Sweet laurel; sweet bay

What is it?

Fresh bay leaves, which come from the laurel tree, were once woven into garlands and worn by Roman and Greek Emperors, poets, heroes, Olympians, and scholars. Today they’re most often used in bouquets garnis, stocks, and braises. A leaf or two gets added to to soups and stews almost as a matter of course and then removed after its flowery and spicy bouquet has been lent to the dish. Bay leaves are used more often than any other herb.

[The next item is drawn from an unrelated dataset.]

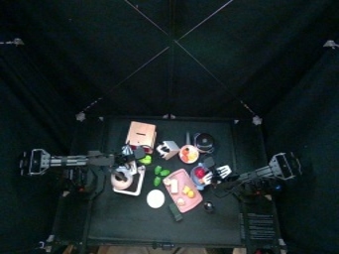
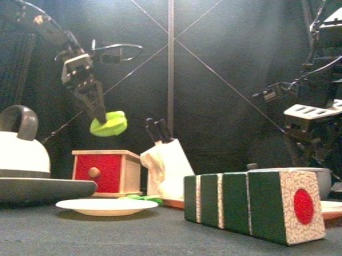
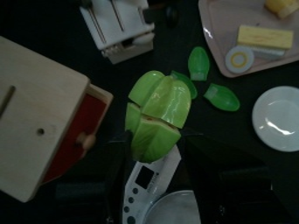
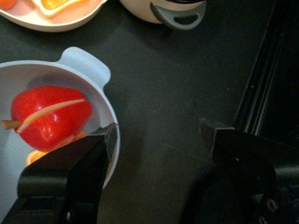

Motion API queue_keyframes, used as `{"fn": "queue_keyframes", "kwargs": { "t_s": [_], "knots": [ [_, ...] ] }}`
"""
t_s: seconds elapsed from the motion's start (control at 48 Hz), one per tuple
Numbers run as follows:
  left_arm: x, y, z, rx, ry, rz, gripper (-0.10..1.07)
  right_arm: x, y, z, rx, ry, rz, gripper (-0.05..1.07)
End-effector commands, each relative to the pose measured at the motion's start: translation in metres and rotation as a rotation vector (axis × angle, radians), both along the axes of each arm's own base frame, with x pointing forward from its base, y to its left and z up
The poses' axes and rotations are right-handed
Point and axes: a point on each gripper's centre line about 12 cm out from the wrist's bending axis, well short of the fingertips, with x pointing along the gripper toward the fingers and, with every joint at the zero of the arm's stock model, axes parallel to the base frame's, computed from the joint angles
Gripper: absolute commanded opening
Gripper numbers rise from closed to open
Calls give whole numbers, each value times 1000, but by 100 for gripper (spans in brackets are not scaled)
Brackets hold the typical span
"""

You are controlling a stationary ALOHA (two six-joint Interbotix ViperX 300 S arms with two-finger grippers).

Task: Place starfruit above stove

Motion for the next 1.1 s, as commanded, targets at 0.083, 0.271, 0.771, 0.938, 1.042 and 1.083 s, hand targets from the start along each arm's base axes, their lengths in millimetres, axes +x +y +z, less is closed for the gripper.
{"fn": "queue_keyframes", "kwargs": {
  "t_s": [0.083,0.271,0.771,0.938,1.042,1.083],
  "knots": [
    [8,9,-7,-41,-146,32,74,2,0,5,1,-18,2,104],
    [18,13,-30,-102,-102,69,75,1,0,4,1,-15,3,104],
    [27,17,-50,-124,-42,83,92,0,1,2,3,-10,8,104],
    [27,16,-45,-121,-55,79,95,0,1,2,3,-12,8,104],
    [27,15,-41,-117,-67,76,95,0,1,2,3,-12,8,104],
    [27,15,-40,-116,-70,76,95,1,1,2,5,-13,7,104]
  ]
}}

There are two main varieties: California bay leaves, which tend to be longer and thinner with a more potent and slightly minty flavor and Turkish bay leaves (also called Mediterranean), which have shorter, fatter leaves and a more subtle flavor. Turkish bay leaves, the most commonly used type, are from the bay laurel (Laurus nobilis), an ancient tree originating in Asia Minor (modern Turkey).

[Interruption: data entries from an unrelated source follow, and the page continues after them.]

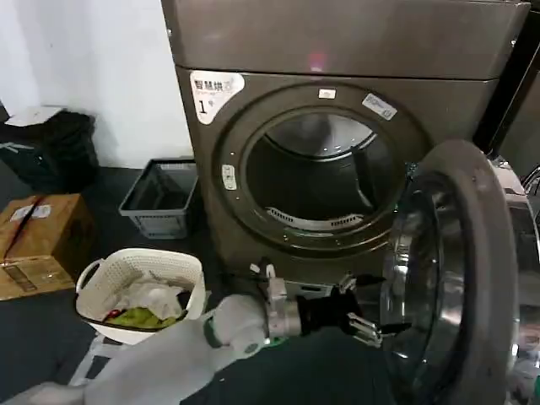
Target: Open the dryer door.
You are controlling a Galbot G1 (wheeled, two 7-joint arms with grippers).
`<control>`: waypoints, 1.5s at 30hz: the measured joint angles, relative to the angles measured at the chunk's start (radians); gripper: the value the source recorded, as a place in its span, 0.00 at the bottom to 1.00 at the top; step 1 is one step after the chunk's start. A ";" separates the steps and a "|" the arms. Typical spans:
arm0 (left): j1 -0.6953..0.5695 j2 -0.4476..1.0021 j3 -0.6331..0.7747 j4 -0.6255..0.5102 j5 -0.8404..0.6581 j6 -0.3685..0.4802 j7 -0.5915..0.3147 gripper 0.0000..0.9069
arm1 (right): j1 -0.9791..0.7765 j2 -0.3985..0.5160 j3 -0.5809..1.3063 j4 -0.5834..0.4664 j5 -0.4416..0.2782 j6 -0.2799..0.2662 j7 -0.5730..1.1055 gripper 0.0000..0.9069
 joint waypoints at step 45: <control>-0.165 -0.328 0.140 0.290 -0.017 -0.086 -0.097 1.00 | -0.066 -0.009 0.244 0.052 0.012 -0.003 -0.001 1.00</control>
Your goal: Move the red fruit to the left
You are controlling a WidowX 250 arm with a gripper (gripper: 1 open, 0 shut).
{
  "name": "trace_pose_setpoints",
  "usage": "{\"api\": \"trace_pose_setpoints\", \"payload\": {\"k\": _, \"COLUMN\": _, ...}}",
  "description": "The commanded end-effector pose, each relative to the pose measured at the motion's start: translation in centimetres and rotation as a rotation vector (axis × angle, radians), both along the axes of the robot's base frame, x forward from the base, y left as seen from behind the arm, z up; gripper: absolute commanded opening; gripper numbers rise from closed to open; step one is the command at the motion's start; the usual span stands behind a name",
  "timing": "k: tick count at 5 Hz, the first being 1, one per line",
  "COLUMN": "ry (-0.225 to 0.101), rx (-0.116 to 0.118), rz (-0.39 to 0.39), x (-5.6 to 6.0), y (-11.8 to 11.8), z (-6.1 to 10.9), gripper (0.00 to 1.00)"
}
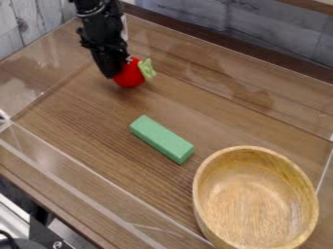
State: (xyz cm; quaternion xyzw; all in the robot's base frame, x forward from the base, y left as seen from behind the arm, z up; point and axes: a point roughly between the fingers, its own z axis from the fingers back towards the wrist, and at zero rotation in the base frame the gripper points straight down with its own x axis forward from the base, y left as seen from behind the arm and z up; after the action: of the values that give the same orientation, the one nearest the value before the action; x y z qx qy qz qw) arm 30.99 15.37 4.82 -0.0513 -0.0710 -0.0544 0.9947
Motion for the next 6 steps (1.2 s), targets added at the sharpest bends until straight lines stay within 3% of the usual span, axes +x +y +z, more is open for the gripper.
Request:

California bay leaves are harvested from a related tree called Umbellularia californica. The flat leaves are a little longer and deeper green than bay laurel leaves and have a similar but much stronger flavor.

Bay leaves come both fresh and dried, with dried being the most common form. Fresh bay leaves are shiny and dark green on the top, and pale green underneath. They’re very aromatic, with a slight bitter flavor. As they dry, their color becomes a matte olive green and their fl avor intensifies. While dried bay leaves are more widely available, if you can find fresh ones, use them; they’re often in the herb section of grocery stores.

How to choose:

Dried bay leaves should be free of blemishes, cracks, and tears. Fresh bay leaves are bright green and waxy, and they bend and twist without tearing.

How to prep:

There’s no need to pound or crush bay leaf before adding it to a dish; but do remove whole bay leaves from a dish before serving. Most recipes calling for bay leaves refer to the Turkish bay laurel. To substitute California bay leaves, we recommend using only half the amount that a recipe calls for, which may mean using half a leaf.

How to store:

Well sealed, dried bay leaves will last about two years before losing their perfume.